Excise gel bands on extremely clean surfaces using new razor blades or scalpels. Ideally this should be done in a laminar flow hood (tissue culture type). When excising bands of interest cut as closely to the staining boundary as possible. If using 1-D gels, reduce the size of gel pieces to 1-2 mm in each dimension with a clean scalpel. Pieces that are too large will result in reduced peptide recovery. Pieces that are too small can be lost during pipetting steps. Most 2-D spots are of sufficient size when excised. All gel plugs picked up by robotic picker will be ready for the following steps.

Materials List

Code No Name Supplier Description
A-6141 Ammoniumbicarbonate Ambic Sigma n/a
327190100 D,L 1,4 Dithiothreitol Acros Organics DNAse and RNAse and Protease free
122271000 Iodoacetamide Acros Organics n/a
270480010 Formic acid Acros Oganics n/a
T-6508 Trifluoroacetic acid Sigma n/a
V5111 Sequencing grade modified Trypsin Promega 5 bottles a’ 20 µg

Protocol

A. Wash Gel Pieces

  1. Add 100 µL H2O and let sit for 5 minutes, then remove and discard H2O
  2. Add 100 µL (50:50) 100 mM Ambic pH 7.8 acetonitrile (ACN) and let sit for 10 minutes, then remove and discard 50% Ambic:ACN
  3. Add 50 µL acetonitrile and let sit for 5 minutes, then remove and discard ACN. Gel pieces should appear shrunken and opaque.
  4. Dry gel pieces in a vaccum centrifuge or ventilated fume hood for 5-10 minutes.

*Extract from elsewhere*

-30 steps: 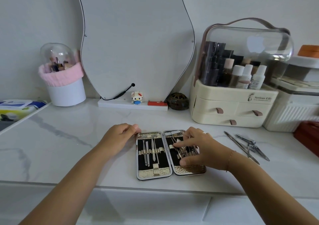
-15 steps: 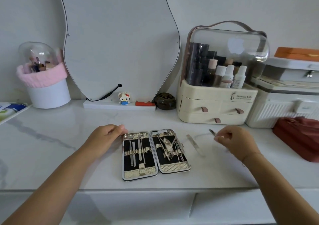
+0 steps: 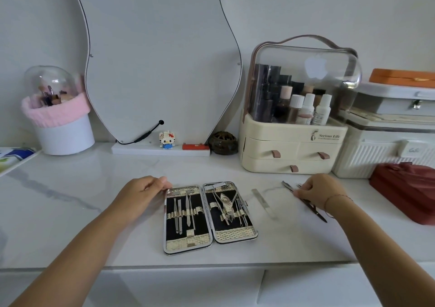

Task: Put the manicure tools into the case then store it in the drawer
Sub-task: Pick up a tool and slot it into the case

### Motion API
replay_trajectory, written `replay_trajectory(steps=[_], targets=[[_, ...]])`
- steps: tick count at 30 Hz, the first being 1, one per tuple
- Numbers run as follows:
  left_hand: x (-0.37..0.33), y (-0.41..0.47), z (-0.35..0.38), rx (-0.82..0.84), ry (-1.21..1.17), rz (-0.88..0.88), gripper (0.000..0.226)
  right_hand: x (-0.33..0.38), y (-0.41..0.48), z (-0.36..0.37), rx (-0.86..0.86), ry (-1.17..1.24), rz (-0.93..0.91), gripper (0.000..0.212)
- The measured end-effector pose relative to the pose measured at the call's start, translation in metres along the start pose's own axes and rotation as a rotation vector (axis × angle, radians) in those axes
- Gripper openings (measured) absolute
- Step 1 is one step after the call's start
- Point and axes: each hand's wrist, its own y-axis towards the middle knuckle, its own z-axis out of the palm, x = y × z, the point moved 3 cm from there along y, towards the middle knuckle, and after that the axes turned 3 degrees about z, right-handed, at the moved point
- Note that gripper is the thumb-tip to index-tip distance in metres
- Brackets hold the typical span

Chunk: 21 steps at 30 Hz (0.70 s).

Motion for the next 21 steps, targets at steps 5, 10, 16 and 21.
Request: replay_trajectory(steps=[5, 10, 16, 21], targets=[[-0.002, -0.001, 0.001, -0.003, 0.002, -0.004, 0.028, 0.003, 0.0, -0.003, 0.004, 0.028, 0.005, 0.045], [-0.001, 0.0, 0.0, 0.006, 0.008, 0.0, 0.028, 0.005, 0.001, -0.003, 0.015, 0.014, -0.012, 0.043], [-0.003, -0.002, 0.0, 0.012, 0.005, -0.002, 0.028, 0.017, -0.013, -0.013, -0.058, 0.151, -0.139, 0.029], [-0.004, -0.001, 0.0, 0.007, -0.01, -0.02, 0.026, 0.08, -0.058, -0.006, 0.188, 0.798, -0.26, 0.002]])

Skip to Section C if not performing reduction and alkylation.

B. Reduction and Alkylation (may be optional for protein ID)

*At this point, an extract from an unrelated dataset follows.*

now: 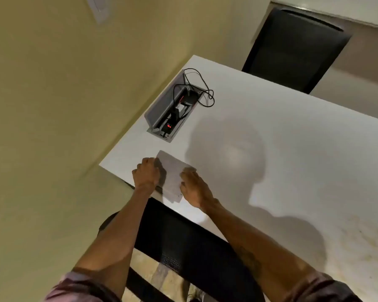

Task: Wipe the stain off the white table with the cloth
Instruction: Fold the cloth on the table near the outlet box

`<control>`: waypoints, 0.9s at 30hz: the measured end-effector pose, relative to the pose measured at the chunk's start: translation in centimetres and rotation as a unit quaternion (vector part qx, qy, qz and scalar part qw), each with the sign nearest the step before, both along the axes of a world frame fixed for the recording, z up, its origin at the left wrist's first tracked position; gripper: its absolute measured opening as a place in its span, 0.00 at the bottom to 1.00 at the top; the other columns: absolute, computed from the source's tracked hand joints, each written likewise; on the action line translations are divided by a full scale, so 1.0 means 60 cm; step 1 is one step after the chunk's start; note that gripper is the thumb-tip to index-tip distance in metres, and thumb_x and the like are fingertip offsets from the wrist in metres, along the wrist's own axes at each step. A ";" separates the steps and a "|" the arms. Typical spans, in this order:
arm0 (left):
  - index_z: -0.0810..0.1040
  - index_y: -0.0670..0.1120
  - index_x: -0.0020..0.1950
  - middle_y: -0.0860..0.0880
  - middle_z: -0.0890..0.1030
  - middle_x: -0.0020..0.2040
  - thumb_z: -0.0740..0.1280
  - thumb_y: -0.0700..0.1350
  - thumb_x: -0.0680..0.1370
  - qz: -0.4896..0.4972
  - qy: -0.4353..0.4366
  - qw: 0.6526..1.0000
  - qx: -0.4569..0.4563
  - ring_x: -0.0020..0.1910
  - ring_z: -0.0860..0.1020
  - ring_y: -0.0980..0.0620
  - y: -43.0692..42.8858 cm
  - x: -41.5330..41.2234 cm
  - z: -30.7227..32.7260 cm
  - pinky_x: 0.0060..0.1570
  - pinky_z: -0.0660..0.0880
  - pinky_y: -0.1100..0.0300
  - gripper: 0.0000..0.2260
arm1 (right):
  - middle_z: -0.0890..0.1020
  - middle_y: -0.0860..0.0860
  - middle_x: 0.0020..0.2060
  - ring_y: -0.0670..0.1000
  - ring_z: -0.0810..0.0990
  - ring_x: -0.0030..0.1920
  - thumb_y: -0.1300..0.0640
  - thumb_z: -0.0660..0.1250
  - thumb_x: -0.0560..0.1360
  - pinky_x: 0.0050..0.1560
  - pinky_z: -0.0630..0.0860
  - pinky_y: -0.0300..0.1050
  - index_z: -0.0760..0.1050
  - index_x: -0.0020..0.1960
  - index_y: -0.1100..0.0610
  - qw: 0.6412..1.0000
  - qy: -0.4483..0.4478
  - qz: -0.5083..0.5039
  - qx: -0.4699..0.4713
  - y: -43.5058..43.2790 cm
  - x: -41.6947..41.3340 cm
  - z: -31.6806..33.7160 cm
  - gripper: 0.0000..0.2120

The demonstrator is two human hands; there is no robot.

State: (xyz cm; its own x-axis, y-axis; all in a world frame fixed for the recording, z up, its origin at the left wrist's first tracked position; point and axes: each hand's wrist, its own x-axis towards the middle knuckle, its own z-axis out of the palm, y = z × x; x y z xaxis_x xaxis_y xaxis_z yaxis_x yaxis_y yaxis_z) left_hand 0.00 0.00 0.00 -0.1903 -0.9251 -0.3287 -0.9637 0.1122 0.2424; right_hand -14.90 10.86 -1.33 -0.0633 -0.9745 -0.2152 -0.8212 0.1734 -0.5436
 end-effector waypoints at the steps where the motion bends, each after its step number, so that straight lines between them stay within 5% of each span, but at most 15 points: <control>1: 0.68 0.45 0.77 0.43 0.70 0.76 0.61 0.45 0.84 0.032 0.003 0.999 0.017 0.70 0.73 0.39 -0.005 0.006 -0.007 0.67 0.70 0.44 0.21 | 0.68 0.54 0.71 0.55 0.68 0.71 0.56 0.60 0.80 0.67 0.72 0.51 0.68 0.69 0.58 1.000 0.003 0.012 0.011 -0.004 0.009 -0.012 0.18; 9: 0.66 0.43 0.77 0.40 0.73 0.73 0.60 0.49 0.84 0.172 0.044 0.980 0.090 0.72 0.71 0.38 -0.027 0.041 -0.091 0.70 0.69 0.43 0.22 | 0.72 0.56 0.66 0.56 0.68 0.67 0.57 0.61 0.78 0.69 0.66 0.50 0.69 0.68 0.60 0.995 0.064 0.073 -0.014 -0.026 0.058 -0.087 0.19; 18: 0.69 0.41 0.75 0.40 0.72 0.71 0.63 0.49 0.83 0.219 0.085 0.967 0.097 0.70 0.72 0.37 -0.051 0.032 -0.125 0.69 0.71 0.43 0.22 | 0.73 0.55 0.67 0.57 0.70 0.67 0.53 0.61 0.78 0.68 0.65 0.46 0.72 0.66 0.59 0.987 0.096 0.111 -0.060 -0.030 0.054 -0.127 0.18; 22: 0.71 0.41 0.74 0.39 0.73 0.70 0.65 0.50 0.83 0.221 0.096 0.967 0.086 0.70 0.72 0.37 -0.057 0.033 -0.128 0.68 0.71 0.44 0.22 | 0.73 0.56 0.62 0.57 0.74 0.61 0.56 0.63 0.79 0.61 0.74 0.50 0.70 0.65 0.59 0.983 0.006 -0.174 -0.064 -0.034 0.068 -0.122 0.16; 27: 0.74 0.40 0.72 0.39 0.74 0.68 0.67 0.51 0.82 0.200 0.087 0.973 0.080 0.69 0.72 0.37 -0.058 0.028 -0.130 0.67 0.73 0.43 0.22 | 0.71 0.59 0.65 0.62 0.77 0.59 0.56 0.66 0.76 0.60 0.76 0.55 0.63 0.70 0.57 0.837 -0.226 -0.492 0.084 -0.067 0.075 -0.103 0.25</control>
State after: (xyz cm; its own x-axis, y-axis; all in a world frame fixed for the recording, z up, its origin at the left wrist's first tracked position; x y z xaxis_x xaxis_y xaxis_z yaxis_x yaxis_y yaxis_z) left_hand 1.69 -3.48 -7.79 0.1091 -0.8761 -0.4696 -0.8656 -0.3160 0.3885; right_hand -10.38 6.86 -7.50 -0.6916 -0.4524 -0.5631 0.0473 0.7496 -0.6602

  1. Add 20 µL of 10 mM DTT in 100 mM Ambic and incubate 45 mins at 56°C
  2. Allow tubes to cool to RT, then add 20 µL of 55 mM IDA in 100 mM Ambic and incubate in the dark for 30-60 mins.
  3. Repeat Section A above to wash.

C. In-gel Digestion

  1. Prepare trypsin solution on ice- 10 ng/µL trypsin in 4 °C 50 mM Ambic with 10% acetonitrile.
  2. Rehydrate the gel pieces with 15 µL of the trypsin solution per tube/well, and incubate on ice for 15-30 mins.
  3. Add 10 µL 50 mM Ambic to cover the gel pieces, and plate in a 30 °C water bath overnight.

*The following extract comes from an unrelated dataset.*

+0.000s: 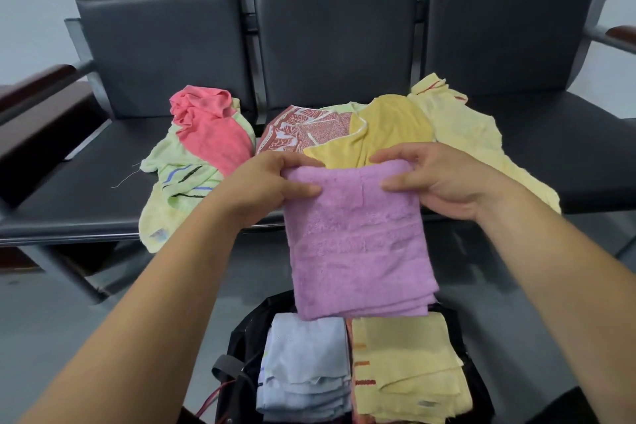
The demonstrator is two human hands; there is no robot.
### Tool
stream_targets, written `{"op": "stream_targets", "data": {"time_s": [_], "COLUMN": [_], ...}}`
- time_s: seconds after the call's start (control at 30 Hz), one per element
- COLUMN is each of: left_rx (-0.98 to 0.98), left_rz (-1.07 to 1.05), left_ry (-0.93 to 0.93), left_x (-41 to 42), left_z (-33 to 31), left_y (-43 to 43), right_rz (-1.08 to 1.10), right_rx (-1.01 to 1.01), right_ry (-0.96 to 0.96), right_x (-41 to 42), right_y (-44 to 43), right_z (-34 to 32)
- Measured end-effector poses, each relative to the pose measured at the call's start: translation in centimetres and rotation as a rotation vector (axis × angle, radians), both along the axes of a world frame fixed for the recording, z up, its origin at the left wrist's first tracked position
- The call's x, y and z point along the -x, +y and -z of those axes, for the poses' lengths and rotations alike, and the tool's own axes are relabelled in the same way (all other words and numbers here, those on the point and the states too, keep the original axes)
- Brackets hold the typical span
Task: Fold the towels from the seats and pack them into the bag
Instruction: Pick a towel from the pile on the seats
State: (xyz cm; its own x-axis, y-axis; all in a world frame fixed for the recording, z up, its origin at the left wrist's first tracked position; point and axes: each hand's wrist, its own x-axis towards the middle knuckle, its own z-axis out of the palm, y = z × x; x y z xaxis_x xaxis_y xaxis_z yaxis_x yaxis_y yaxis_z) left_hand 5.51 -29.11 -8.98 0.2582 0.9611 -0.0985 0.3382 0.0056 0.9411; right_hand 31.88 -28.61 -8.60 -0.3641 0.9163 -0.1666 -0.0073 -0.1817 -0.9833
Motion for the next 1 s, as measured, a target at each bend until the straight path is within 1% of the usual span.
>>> {"op": "stream_targets", "data": {"time_s": [0.03, 0.07, 0.1, 0.13, 0.17, 0.23, 0.3, 0.4, 0.47, 0.5, 0.57, 0.6, 0.63, 0.67, 0.77, 0.83, 0.9, 1.0], "left_rx": [-0.113, -0.202, -0.258, -0.3, -0.329, -0.337, -0.277, -0.064, 0.116, 0.181, 0.253, 0.256, 0.237, 0.196, -0.071, -0.245, -0.359, -0.479], "left_rz": [-0.01, -0.013, -0.017, -0.02, -0.019, -0.004, -0.022, -0.137, -0.234, -0.246, -0.195, -0.156, -0.124, -0.103, -0.081, -0.133, -0.174, -0.225], "left_ry": [0.166, 0.264, 0.299, 0.306, 0.31, 0.266, 0.158, -0.072, -0.278, -0.353, -0.42, -0.419, -0.395, -0.325, 0.106, 0.342, 0.451, 0.478], "left_x": [0.0, -0.1, -0.2, -0.3, -0.4, -0.4, -0.2, -0.1, -0.3, -0.4, -0.6, -0.7, -0.6, -0.5, -0.1, -0.1, -0.1, -0.3], "left_z": [0.0, 0.0, 0.1, 0.3, 0.3, 0.4, 0.5, 0.8, 1.0, 1.1, 1.4, 1.6, 1.6, 1.7, 1.9, 1.9, 1.9, 1.9], "left_y": [-0.1, -0.1, -0.1, 0.0, 0.0, 0.1, 0.3, 0.5, 0.8, 0.8, 0.7, 0.6, 0.5, 0.3, 0.3, 0.2, 0.3, 0.1], "right_rz": [0.008, 0.038, 0.068, 0.085, 0.093, 0.091, 0.095, 0.199, 0.267, 0.29, 0.31, 0.286, 0.242, 0.191, 0.116, 0.137, 0.182, 0.211], "right_rx": [-0.088, -0.206, -0.329, -0.428, -0.481, -0.48, -0.409, -0.299, -0.158, -0.074, 0.046, 0.072, 0.083, 0.079, 0.01, -0.101, -0.262, -0.469], "right_ry": [-0.161, -0.339, -0.483, -0.556, -0.568, -0.504, -0.409, -0.277, -0.124, -0.03, 0.104, 0.131, 0.137, 0.121, -0.005, -0.168, -0.368, -0.627], "right_x": [0.0, 0.1, 0.3, 0.4, 0.5, 0.5, 0.5, 0.6, 0.9, 1.1, 1.1, 0.9, 0.6, 0.3, -0.2, -0.1, 0.1, 0.4], "right_y": [-0.1, -0.2, -0.3, -0.3, -0.3, -0.2, -0.2, 0.1, 0.2, 0.2, 0.3, 0.3, 0.3, 0.3, 0.1, 0.0, 0.0, -0.1], "right_z": [-0.1, -0.1, -0.1, 0.0, 0.2, 0.6, 0.8, 1.1, 1.4, 1.4, 1.3, 1.2, 1.1, 1.0, 1.1, 1.5, 1.7, 1.7]}}
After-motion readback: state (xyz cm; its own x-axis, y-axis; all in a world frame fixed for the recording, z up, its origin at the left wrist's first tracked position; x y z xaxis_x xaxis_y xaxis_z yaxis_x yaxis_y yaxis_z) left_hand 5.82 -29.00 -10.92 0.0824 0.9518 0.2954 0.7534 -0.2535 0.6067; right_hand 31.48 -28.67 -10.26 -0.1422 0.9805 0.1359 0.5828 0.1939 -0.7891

D. Collect Extraction for LC/MS or MALDI

  1. Add formic acid to each sample that final formic acid concentration is 1.0% to stop enzymatic reaction.
  2. Remove and save supernatant in another labeled tube.
  3. Add 30 µl of 50% acetonitrile with 5% formic acid (solution A), let sit for 45 minutes.
  4. Sonicate for 5 minutes, then remove supernatant and add to the tube from step 2.
  5. Repeat steps 3-4 one time.
  6. Add 30µl of 90% acetonitrile with 5% formic acid (solution B) and let sit for 5 minutes.
  7. Remove supernatant and add to the tube from step 2 (3 extractions in total).
  8. Dry supernatant down to dryness using speed vacuum.

E. Collect Extraction only for MALDI

  1. Add formic acid to each sample that final formic acid concentration is 1.0% to stop enzymatic reaction.
  2. Remove and save supernatant in another labeled tube.
  3. Add 30 µl of 50% acetonitrile with 0.2% TFA (solution C), let sit for 45 minutes.
  4. Sonicate for 5 minutes, then remove supernatant and add to the tube from step 2.
  5. Repeat steps 3-4 one time.
  6. Add 30µl of 90% acetonitrile with 0.2% TFA (solution D) and let sit for 5 minutes.
  7. Remove supernatant and add to the eppi from step 2 (3 extractions in total).
  8. Dry supernatant down to dryness using speed vacuum.